My Honest Review of Ina Garten’s Blue Cheese Coleslaw
I have always been an avid lover of blue cheese, so this slaw was right up my alley. I’ll admit that this is the first coleslaw I’ve ever had with blue cheese, but it most definitely will not be my last. It was just the right amount where you could get a subtle hit of the funkiness without feeling overwhelming or excessively cheesy.
This might go without saying, but if you cannot get down with the funk of any moldy cheese, then this slaw is absolutely not for you. Even though the cheese is nicely dispersed throughout the salad, you’re gonna get a taste of blue cheese in every bite. In other words, there’s no avoiding it. This could be a risky slaw to serve at a large party because blue cheese can be so divisive, but if you know you’re serving it to a crowd who’s down for roquefort, then this is going to be a winner.

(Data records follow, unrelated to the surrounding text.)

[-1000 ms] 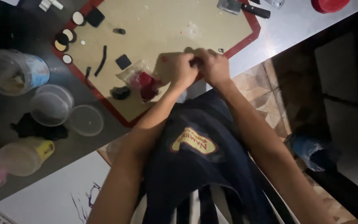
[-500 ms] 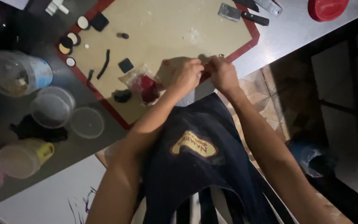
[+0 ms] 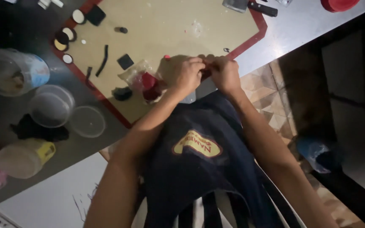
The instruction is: The person kneads a piece of pink fondant by hand, rolls it flat with a rolling pin on a cutting mat, and shapes and smooths it using a small black tool, holding the shaped piece in one hand while working it.
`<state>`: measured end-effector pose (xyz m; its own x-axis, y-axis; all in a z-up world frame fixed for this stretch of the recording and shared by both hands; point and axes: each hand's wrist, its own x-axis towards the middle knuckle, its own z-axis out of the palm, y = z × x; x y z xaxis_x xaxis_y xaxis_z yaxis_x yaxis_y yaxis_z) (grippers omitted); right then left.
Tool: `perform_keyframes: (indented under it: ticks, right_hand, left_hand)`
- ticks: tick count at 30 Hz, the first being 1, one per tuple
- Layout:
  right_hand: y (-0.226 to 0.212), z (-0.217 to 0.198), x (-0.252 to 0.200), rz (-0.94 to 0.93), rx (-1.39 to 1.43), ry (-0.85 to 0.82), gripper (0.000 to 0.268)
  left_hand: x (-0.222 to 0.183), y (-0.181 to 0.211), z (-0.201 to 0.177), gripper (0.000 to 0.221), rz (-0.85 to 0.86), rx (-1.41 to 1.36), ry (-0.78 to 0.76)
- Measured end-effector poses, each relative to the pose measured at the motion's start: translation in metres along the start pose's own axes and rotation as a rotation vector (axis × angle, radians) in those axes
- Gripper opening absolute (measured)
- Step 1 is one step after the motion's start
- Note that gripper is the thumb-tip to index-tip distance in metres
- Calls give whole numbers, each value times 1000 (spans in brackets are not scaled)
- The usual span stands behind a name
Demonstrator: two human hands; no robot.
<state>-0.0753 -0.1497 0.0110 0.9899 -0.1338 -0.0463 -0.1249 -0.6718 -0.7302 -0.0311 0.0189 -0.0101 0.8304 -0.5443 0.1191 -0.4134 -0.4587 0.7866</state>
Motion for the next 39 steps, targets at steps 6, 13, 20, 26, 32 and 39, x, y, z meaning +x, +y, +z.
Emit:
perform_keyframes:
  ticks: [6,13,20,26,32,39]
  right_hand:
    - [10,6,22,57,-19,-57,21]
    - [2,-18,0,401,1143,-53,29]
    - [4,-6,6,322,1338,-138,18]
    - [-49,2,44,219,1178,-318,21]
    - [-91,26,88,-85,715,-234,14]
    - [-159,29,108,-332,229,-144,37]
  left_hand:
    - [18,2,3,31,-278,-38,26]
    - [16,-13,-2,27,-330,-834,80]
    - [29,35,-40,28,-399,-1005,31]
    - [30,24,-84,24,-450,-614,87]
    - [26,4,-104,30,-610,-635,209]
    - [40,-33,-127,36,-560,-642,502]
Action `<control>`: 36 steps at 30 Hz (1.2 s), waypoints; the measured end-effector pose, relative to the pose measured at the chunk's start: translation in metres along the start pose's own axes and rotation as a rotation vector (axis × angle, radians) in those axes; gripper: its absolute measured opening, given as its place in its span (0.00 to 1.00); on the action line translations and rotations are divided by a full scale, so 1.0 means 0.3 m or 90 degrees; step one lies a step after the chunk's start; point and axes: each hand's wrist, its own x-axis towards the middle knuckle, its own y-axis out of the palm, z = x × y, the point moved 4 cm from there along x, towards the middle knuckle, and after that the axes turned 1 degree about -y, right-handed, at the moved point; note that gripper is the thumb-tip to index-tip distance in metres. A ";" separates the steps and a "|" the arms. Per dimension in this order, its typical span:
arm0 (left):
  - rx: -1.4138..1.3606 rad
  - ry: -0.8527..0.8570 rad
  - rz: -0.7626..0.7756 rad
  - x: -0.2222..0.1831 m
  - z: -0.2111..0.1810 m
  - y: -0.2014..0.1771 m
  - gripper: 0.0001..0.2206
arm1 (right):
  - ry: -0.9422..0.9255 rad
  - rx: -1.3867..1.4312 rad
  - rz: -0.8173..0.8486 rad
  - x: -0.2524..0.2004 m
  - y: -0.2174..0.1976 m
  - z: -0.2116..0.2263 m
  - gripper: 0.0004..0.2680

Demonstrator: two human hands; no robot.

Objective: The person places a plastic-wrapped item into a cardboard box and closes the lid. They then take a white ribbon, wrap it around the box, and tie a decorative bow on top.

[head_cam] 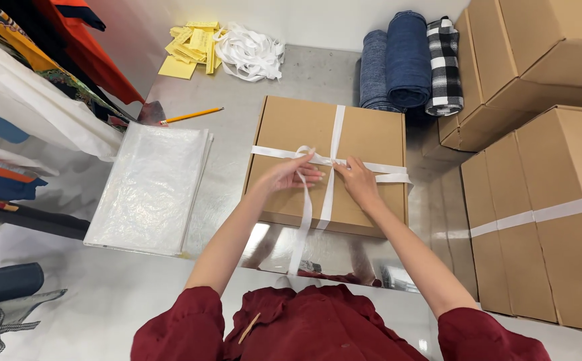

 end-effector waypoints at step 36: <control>0.056 0.314 -0.324 0.388 0.045 -0.048 0.13 | -0.001 0.013 -0.001 0.002 0.017 -0.011 0.09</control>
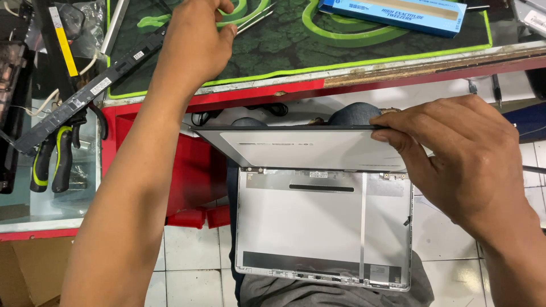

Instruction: Disconnecting the display cable from a laptop screen using tweezers and a prying tool.

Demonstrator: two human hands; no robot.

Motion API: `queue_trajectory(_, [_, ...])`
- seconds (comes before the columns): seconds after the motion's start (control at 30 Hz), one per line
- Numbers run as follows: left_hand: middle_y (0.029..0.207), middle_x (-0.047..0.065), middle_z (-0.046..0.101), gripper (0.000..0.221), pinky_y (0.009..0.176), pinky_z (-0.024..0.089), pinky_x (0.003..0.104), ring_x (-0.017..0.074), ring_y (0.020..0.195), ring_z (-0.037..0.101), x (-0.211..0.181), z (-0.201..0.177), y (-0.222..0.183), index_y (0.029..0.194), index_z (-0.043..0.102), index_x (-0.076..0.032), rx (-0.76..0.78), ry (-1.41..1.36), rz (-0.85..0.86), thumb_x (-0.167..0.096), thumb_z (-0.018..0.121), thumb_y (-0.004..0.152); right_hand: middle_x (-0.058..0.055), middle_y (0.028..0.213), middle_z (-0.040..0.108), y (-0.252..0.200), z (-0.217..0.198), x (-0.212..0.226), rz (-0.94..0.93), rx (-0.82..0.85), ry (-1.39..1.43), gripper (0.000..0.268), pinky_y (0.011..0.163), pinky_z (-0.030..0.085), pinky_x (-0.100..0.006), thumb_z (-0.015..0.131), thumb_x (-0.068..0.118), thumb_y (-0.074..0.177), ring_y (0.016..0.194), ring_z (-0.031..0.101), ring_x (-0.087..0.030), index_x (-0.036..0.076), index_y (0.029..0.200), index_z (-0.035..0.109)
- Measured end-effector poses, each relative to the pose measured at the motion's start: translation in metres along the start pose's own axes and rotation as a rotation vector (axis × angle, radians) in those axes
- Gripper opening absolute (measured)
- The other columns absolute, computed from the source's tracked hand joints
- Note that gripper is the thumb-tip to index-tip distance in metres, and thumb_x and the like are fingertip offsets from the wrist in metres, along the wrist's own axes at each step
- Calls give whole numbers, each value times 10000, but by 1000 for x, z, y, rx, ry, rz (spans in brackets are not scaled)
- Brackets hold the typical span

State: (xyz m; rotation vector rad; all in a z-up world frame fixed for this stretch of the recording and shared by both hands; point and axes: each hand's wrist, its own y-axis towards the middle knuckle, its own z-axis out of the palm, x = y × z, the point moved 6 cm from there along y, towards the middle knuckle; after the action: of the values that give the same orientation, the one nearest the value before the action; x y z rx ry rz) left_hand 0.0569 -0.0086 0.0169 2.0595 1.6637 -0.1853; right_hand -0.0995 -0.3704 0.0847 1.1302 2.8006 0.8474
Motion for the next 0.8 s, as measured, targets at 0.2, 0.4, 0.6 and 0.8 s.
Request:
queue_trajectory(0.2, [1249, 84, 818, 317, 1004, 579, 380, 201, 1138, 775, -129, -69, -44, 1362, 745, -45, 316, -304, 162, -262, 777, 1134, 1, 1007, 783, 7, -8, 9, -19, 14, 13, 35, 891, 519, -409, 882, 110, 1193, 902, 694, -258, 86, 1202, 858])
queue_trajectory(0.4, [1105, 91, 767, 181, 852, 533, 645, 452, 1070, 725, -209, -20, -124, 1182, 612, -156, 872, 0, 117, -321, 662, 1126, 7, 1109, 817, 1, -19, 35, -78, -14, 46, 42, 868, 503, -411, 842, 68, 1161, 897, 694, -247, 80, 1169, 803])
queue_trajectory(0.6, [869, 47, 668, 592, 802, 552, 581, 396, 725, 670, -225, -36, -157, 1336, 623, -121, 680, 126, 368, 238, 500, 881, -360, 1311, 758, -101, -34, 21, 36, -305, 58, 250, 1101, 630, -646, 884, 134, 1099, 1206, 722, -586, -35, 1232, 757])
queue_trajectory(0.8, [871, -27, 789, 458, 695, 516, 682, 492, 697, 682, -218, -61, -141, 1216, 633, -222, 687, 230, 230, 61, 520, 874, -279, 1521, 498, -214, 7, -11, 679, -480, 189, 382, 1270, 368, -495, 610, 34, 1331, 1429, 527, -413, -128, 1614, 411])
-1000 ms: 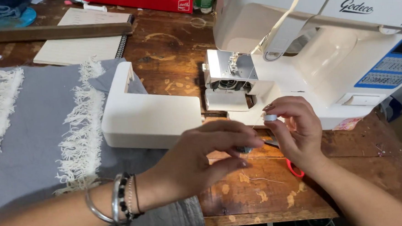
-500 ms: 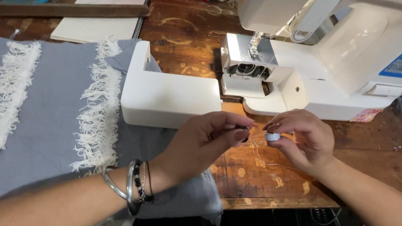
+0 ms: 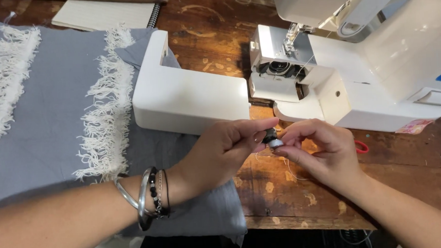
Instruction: Threading a sewing machine and preparing the bobbin for sewing
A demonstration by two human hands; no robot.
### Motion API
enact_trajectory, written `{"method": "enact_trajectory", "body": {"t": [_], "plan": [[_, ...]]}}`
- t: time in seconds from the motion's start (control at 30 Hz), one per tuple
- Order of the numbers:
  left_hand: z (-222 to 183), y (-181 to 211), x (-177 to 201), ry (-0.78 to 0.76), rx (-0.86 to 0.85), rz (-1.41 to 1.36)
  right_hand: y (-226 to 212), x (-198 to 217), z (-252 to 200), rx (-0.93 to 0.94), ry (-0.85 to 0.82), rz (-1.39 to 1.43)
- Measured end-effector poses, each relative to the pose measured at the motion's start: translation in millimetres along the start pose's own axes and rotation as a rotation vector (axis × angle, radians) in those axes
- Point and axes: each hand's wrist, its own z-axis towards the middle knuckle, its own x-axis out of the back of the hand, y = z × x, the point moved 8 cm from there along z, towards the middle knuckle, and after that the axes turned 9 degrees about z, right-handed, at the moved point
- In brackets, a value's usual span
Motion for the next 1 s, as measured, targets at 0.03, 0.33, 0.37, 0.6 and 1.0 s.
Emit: {"method": "enact_trajectory", "body": {"t": [0.03, 0.33, 0.37, 0.6, 1.0], "plan": [[0.9, 1.5, -2.6, -0.017, -0.052, 0.001, 3.8, 1.7, -1.3, -0.022, 0.009, 0.004], [-5.3, 19.4, -2.4, 0.02, -0.117, 0.112, 9.5, 5.5, -3.1, -0.025, 0.007, -0.03], [-5.0, 19.6, -2.5, 0.019, -0.119, 0.113, 8.6, 5.8, -2.2, -0.023, 0.009, -0.03], [-6.6, 21.0, -3.0, 0.011, -0.13, 0.229, 5.8, 4.8, -0.3, -0.051, -0.02, -0.048], [-11.5, 47.9, -4.6, 0.018, -0.338, 0.238, 10.4, 2.3, 3.1, -0.083, -0.088, -0.018]]}}
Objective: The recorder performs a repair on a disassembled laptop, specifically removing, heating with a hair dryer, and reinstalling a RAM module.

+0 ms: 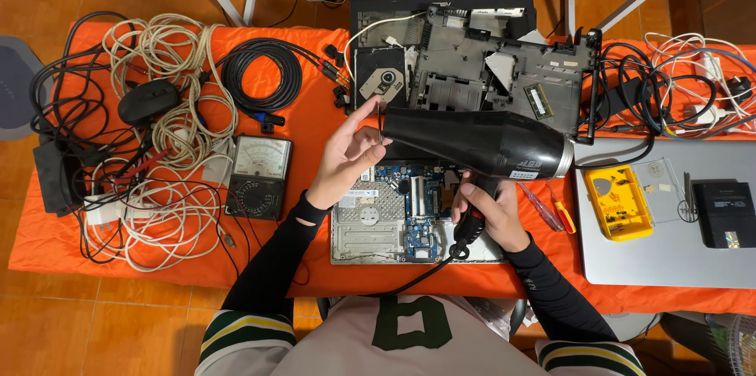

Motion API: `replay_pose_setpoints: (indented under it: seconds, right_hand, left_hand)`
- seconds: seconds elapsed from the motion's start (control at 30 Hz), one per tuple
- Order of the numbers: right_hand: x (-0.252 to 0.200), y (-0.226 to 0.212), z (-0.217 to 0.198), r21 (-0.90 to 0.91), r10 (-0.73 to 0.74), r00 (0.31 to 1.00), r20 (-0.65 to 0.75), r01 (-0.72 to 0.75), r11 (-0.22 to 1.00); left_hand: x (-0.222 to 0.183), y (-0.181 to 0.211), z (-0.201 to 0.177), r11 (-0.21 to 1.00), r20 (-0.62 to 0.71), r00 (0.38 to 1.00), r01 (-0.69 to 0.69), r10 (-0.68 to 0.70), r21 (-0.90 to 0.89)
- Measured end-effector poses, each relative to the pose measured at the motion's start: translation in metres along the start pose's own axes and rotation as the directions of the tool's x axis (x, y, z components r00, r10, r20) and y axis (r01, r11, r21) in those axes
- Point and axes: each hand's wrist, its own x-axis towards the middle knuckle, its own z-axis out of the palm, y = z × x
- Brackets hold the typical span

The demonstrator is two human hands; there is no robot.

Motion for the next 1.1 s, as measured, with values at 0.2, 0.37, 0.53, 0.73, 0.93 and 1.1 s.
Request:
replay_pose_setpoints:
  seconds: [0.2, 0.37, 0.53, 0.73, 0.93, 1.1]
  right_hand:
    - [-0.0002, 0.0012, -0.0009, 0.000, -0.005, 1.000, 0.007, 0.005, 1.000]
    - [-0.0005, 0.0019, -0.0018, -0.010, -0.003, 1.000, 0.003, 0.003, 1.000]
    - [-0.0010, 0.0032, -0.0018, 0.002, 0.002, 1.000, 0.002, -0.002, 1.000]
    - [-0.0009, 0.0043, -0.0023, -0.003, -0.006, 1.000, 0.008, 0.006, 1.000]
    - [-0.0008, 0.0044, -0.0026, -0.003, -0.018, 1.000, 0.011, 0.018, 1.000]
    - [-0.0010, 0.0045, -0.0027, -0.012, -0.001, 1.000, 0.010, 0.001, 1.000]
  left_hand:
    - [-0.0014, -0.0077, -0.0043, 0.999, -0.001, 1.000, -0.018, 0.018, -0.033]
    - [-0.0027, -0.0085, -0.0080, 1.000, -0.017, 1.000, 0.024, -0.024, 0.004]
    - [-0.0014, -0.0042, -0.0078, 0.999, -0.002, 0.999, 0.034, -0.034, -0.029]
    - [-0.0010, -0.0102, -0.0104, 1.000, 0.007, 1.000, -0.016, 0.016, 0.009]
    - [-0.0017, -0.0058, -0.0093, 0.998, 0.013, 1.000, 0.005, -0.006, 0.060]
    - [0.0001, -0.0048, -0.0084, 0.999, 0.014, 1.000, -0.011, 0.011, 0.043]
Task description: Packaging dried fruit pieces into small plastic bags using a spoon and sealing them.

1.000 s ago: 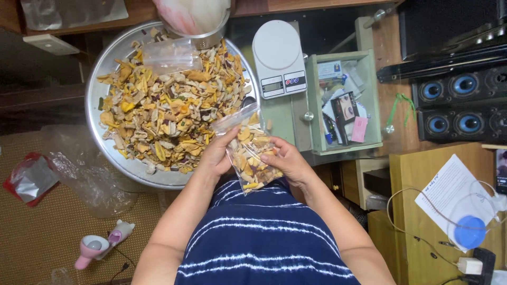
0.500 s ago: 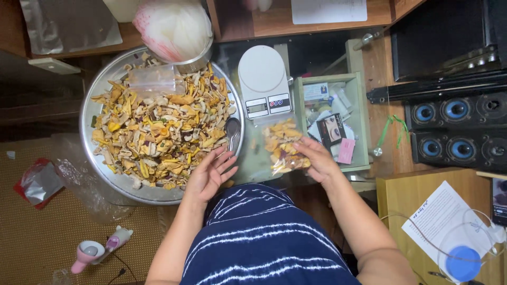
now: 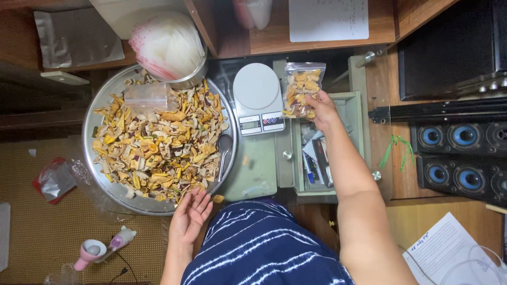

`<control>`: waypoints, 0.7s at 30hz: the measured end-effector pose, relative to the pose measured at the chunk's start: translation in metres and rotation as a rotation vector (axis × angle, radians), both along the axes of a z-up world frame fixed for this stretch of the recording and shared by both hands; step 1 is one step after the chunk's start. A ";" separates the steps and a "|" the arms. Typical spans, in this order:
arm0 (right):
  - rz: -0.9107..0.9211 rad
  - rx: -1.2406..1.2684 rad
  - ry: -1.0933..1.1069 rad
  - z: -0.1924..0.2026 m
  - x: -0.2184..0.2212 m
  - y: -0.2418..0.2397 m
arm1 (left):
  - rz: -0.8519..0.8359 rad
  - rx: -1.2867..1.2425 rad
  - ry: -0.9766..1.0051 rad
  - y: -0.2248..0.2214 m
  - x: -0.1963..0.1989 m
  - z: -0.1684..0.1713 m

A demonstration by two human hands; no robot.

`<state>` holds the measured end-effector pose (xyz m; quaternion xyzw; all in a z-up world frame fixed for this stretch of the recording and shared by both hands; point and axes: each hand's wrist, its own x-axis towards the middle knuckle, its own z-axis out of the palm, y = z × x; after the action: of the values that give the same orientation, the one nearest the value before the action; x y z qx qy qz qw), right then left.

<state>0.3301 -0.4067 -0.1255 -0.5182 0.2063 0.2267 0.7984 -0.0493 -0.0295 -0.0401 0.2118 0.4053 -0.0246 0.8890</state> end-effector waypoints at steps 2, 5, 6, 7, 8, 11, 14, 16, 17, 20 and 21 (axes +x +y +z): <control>0.018 -0.025 -0.006 -0.018 0.013 0.000 | 0.014 0.004 -0.006 -0.002 -0.006 -0.007; 0.052 -0.146 0.014 -0.032 0.016 -0.001 | 0.035 0.011 0.023 -0.010 -0.015 -0.008; 0.064 -0.241 0.028 -0.034 0.017 -0.001 | 0.039 0.016 0.047 -0.012 -0.015 -0.008; 0.072 -0.238 0.026 -0.041 0.018 -0.002 | 0.046 0.018 0.046 -0.014 -0.015 -0.006; 0.072 -0.376 -0.044 -0.048 0.019 -0.003 | 0.059 0.028 0.058 -0.016 -0.015 -0.004; 0.065 -0.807 -0.218 -0.058 0.019 -0.006 | 0.080 0.038 0.075 -0.020 -0.018 -0.005; 0.144 -1.235 -0.457 -0.051 0.009 -0.004 | 0.088 0.054 0.101 -0.025 -0.017 -0.003; 0.246 -1.361 -0.601 -0.052 -0.001 0.003 | 0.101 0.072 0.122 -0.030 -0.013 0.004; 0.304 -1.355 -0.665 -0.059 -0.005 0.006 | 0.096 0.094 0.147 -0.033 -0.010 0.009; 0.444 -1.403 -0.607 -0.065 -0.012 0.024 | 0.099 0.113 0.182 -0.036 -0.007 0.014; 0.522 -1.460 -0.477 -0.066 -0.014 0.032 | 0.100 0.108 0.193 -0.037 -0.010 0.014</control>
<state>0.3157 -0.3746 -0.1917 -0.9744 -0.0010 0.0975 0.2028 -0.0591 -0.0667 -0.0263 0.2356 0.4999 0.0211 0.8331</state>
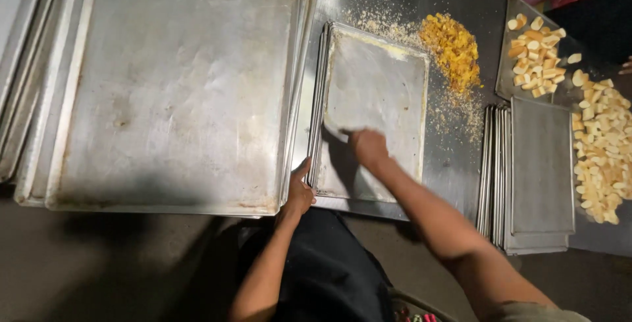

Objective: Scraping residue and flour off metal baking trays using a handheld dough scraper.

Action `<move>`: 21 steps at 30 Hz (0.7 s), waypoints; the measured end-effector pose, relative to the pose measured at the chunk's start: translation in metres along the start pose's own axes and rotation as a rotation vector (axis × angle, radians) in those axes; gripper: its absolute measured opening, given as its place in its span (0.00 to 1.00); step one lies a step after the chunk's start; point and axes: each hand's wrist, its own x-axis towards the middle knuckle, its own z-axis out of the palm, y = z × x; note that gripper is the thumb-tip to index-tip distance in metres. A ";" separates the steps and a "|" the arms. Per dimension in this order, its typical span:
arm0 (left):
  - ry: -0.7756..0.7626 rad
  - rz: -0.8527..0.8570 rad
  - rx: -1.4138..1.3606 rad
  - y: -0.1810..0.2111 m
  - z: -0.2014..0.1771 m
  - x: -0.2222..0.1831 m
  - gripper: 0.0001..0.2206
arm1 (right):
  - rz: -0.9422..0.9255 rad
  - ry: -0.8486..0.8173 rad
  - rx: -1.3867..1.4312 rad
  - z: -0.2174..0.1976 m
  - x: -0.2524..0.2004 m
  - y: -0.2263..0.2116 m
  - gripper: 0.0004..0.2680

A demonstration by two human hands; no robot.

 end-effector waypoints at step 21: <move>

The mayonnaise dressing was perfectly balanced, boasting just the right amount of acidity from the two mustards (Dijon and whole grain) and the apple cider vinegar. The celery salt and celery seeds provide a subtle tanginess that I really liked, as well.
If I Made Ina Garten’s Blue Cheese Coleslaw Again
My biggest and only grievance with this salad is the ratio of the slaw to dressing. She instructs you to “pour enough mayonnaise dressing over the grated vegetables and toss to moisten well.” In my experience, this left me with a pretty good amount of leftover dressing. Of course, it’s hard to precisely measure shredded cabbage and grated carrots, so it might vary from slaw to slaw, but I would caution that you are probably going to end up with extra dressing. Add a little bit to start, then gradually add more as you need.
Admittedly, I think my initial dressing pour was a bit heavy, so I remedied the situation by diluting the slaw with a little bit more cabbage to balance it all out. Of course, it’s all a balancing act, and the recipe encourages you to dress your slaw as lightly or heavily as possible. Just know that the amount of dressing that this recipe makes is likely much more than you’ll need.